### WHAT IS REQUIRED
Copy the entries exactly. Leave nothing out and add nothing.

### RECORDS FOR THE EXERCISE
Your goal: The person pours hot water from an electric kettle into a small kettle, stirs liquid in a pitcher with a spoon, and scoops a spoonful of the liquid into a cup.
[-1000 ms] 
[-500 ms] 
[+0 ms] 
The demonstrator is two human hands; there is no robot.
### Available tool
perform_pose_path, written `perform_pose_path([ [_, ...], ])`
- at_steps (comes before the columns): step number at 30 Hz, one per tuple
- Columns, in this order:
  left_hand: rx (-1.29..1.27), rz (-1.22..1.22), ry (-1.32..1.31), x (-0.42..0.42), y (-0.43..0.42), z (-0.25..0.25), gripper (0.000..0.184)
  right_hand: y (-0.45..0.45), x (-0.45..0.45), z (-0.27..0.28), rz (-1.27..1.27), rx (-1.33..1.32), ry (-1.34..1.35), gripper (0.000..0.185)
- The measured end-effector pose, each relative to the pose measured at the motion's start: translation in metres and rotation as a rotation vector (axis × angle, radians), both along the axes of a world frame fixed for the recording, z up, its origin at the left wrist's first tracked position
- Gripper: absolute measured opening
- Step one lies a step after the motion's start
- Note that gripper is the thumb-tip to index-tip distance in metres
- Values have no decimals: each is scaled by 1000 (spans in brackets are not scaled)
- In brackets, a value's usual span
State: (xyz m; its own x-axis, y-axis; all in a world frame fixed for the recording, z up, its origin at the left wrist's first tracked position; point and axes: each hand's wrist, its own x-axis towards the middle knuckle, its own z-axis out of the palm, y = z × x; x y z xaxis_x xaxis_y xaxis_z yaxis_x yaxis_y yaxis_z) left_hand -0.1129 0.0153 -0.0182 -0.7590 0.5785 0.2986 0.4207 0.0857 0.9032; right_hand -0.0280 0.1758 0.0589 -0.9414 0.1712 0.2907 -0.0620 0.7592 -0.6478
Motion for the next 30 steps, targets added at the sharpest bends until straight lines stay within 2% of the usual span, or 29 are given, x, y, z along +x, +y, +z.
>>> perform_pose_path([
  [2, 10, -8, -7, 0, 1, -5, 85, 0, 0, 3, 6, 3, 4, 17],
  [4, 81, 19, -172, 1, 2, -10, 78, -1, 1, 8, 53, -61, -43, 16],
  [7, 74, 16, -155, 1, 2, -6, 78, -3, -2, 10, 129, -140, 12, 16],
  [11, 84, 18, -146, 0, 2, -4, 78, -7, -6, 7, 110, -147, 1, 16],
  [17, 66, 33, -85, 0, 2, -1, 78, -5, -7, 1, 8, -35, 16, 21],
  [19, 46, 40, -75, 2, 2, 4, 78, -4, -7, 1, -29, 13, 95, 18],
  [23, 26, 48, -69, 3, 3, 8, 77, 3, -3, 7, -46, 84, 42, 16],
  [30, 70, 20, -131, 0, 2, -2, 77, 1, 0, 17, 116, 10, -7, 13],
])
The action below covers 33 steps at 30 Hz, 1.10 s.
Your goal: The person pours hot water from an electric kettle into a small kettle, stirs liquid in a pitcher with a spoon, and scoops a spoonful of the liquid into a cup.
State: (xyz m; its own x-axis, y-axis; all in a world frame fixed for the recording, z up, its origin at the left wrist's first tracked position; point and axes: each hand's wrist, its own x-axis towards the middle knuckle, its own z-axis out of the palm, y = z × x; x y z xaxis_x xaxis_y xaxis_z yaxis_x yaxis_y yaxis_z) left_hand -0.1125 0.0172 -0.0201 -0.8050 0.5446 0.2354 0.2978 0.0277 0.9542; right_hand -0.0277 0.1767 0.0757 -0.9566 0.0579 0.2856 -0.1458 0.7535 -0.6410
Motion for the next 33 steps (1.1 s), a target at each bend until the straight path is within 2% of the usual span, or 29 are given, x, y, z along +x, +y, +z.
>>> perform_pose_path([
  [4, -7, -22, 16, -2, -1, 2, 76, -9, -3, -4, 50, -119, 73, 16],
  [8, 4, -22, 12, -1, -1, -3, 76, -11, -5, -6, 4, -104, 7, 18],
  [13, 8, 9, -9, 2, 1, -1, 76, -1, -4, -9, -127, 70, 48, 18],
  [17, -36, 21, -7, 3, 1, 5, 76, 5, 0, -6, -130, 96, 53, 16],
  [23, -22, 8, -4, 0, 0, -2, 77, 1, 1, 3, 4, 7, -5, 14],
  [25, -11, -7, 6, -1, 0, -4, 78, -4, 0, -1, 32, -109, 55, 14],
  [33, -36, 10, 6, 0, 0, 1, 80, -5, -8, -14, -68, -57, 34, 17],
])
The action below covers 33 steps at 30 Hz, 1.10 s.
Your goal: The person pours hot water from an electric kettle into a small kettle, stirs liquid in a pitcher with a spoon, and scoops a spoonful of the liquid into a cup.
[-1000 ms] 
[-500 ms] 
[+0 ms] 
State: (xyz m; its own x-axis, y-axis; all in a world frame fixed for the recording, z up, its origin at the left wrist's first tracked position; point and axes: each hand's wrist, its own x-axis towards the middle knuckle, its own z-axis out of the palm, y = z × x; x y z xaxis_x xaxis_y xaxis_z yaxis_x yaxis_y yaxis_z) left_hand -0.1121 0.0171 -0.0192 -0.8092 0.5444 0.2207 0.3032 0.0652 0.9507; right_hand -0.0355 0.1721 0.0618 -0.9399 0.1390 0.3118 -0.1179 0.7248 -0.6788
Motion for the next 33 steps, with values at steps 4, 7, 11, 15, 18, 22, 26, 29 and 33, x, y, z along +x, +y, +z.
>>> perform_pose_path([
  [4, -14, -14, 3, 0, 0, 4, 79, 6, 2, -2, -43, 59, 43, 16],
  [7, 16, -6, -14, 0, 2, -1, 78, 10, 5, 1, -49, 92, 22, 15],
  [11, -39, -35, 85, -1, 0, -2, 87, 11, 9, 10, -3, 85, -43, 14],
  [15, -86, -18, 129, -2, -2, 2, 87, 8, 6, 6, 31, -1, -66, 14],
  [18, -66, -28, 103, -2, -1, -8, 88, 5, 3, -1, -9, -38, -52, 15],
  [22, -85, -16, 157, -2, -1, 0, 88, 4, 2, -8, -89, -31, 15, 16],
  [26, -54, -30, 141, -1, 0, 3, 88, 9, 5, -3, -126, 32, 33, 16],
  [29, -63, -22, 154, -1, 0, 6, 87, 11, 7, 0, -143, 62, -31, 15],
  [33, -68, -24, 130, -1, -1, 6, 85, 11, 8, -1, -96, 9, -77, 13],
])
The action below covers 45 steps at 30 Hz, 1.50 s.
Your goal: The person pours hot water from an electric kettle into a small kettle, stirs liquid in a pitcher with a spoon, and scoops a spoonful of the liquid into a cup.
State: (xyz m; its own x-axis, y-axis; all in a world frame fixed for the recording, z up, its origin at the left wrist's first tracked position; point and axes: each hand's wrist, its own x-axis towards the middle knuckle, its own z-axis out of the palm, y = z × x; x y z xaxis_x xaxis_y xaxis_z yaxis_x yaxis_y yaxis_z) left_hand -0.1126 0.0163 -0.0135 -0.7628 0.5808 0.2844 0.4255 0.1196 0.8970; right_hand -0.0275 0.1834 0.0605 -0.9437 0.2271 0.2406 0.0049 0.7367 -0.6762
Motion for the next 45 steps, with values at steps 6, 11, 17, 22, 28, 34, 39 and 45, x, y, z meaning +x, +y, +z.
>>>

### TASK SOLUTION
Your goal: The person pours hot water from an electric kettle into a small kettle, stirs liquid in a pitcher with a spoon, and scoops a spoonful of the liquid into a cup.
[-1000 ms] 
[-500 ms] 
[+0 ms] 
The demonstrator is two human hands; there is no robot.
### Available tool
perform_pose_path, written `perform_pose_path([ [_, ...], ])`
- at_steps (comes before the columns): step number at 30 Hz, one per tuple
- Columns, in this order:
  left_hand: rx (-1.29..1.27), rz (-1.22..1.22), ry (-1.32..1.31), x (-0.42..0.42), y (-0.43..0.42), z (-0.25..0.25), gripper (0.000..0.184)
  right_hand: y (-0.45..0.45), x (-0.45..0.45), z (-0.27..0.28), rz (-1.27..1.27), rx (-1.33..1.32), ry (-1.34..1.35), gripper (0.000..0.185)
- The measured end-effector pose, each relative to the pose measured at the motion's start: translation in metres and rotation as a rotation vector (axis × angle, radians), both along the axes of a world frame fixed for the recording, z up, its origin at the left wrist's first tracked position
- Gripper: absolute measured opening
- Step one lies a step after the motion's start
- Note that gripper is the thumb-tip to index-tip distance in metres
- Values have no decimals: each is scaled by 1000 (spans in brackets are not scaled)
- In brackets, a value's usual span
State: (xyz m; its own x-axis, y-axis; all in a world frame fixed for the recording, z up, its origin at the left wrist's first tracked position; point and axes: each hand's wrist, its own x-axis towards the middle knuckle, its own z-axis out of the palm, y = z × x; x y z xaxis_x xaxis_y xaxis_z yaxis_x yaxis_y yaxis_z) left_hand -0.1129 0.0153 -0.0182 -0.7590 0.5785 0.2986 0.4207 0.0857 0.9032; right_hand -0.0280 0.1758 0.0589 -0.9414 0.1712 0.2907 -0.0620 0.7592 -0.6478
Motion for the next 30 steps, targets added at the sharpest bends until straight lines stay within 2% of the usual span, or 29 are given, x, y, z along +x, +y, +z.
>>> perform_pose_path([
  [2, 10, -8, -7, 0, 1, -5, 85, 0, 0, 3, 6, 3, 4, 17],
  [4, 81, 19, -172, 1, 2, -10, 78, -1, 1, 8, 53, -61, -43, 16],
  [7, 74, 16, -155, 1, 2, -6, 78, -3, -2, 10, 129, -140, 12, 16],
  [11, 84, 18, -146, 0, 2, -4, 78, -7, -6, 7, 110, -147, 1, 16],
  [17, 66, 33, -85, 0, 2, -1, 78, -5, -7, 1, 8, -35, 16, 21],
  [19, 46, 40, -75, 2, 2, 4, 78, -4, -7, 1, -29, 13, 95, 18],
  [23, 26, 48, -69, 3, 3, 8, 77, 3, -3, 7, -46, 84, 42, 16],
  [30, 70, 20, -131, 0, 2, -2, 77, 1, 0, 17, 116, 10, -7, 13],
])
The action below covers 33 steps at 30 Hz, 1.10 s.
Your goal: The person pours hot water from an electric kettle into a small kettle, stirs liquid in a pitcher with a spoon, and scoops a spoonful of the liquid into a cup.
State: (xyz m; its own x-axis, y-axis; all in a world frame fixed for the recording, z up, its origin at the left wrist's first tracked position; point and axes: each hand's wrist, its own x-axis towards the middle knuckle, its own z-axis out of the palm, y = z × x; x y z xaxis_x xaxis_y xaxis_z yaxis_x yaxis_y yaxis_z) left_hand -0.1125 0.0172 -0.0201 -0.8050 0.5446 0.2354 0.2978 0.0277 0.9542; right_hand -0.0277 0.1767 0.0757 -0.9566 0.0579 0.2856 -0.1458 0.7535 -0.6410
Motion for the next 33 steps (1.1 s), a target at each bend until the straight path is within 2% of the usual span, or 29 are given, x, y, z along +x, +y, +z.
>>> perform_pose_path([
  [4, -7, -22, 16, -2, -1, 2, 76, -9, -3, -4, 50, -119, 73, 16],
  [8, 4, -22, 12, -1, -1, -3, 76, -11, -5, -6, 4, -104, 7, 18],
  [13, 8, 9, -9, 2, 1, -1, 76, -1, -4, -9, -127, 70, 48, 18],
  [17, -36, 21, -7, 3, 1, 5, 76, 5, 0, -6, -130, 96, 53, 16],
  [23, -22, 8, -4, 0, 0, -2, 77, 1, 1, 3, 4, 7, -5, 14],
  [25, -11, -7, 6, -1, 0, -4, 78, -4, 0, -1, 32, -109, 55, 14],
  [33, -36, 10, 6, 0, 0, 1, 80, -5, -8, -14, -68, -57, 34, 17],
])
The action below covers 33 steps at 30 Hz, 1.10 s.
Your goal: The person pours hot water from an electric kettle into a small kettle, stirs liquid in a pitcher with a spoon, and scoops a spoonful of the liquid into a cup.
[-1000 ms] 
[-500 ms] 
[+0 ms] 
State: (xyz m; its own x-axis, y-axis; all in a world frame fixed for the recording, z up, its origin at the left wrist's first tracked position; point and axes: each hand's wrist, its own x-axis towards the middle knuckle, its own z-axis out of the palm, y = z × x; x y z xaxis_x xaxis_y xaxis_z yaxis_x yaxis_y yaxis_z) left_hand -0.1121 0.0171 -0.0192 -0.8092 0.5444 0.2207 0.3032 0.0652 0.9507; right_hand -0.0355 0.1721 0.0618 -0.9399 0.1390 0.3118 -0.1179 0.7248 -0.6788
Motion for the next 33 steps, with values at steps 4, 7, 11, 15, 18, 22, 26, 29 and 33, x, y, z along +x, +y, +z.
>>> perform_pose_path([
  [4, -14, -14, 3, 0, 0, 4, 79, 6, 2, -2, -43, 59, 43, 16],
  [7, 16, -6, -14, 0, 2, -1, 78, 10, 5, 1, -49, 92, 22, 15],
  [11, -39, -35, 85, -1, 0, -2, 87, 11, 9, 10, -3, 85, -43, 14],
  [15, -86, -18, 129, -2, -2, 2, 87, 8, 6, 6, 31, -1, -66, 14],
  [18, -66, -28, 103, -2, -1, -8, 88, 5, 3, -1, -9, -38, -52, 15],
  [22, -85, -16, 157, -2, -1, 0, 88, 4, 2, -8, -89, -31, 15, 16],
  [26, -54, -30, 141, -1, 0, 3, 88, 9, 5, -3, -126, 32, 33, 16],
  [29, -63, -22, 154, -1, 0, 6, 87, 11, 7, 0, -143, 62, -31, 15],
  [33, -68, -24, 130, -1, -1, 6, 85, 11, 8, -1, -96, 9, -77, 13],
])
The action below covers 45 steps at 30 Hz, 1.50 s.
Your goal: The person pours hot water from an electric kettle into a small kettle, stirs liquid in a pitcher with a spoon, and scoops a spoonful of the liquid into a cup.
State: (xyz m; its own x-axis, y-axis; all in a world frame fixed for the recording, z up, its origin at the left wrist's first tracked position; point and axes: each hand's wrist, its own x-axis towards the middle knuckle, its own z-axis out of the palm, y = z × x; x y z xaxis_x xaxis_y xaxis_z yaxis_x yaxis_y yaxis_z) left_hand -0.1126 0.0163 -0.0135 -0.7628 0.5808 0.2844 0.4255 0.1196 0.8970; right_hand -0.0275 0.1834 0.0605 -0.9437 0.2271 0.2406 0.0049 0.7367 -0.6762
Motion for the next 45 steps, with values at steps 6, 11, 17, 22, 28, 34, 39 and 45, x, y, z meaning +x, +y, +z.
>>>

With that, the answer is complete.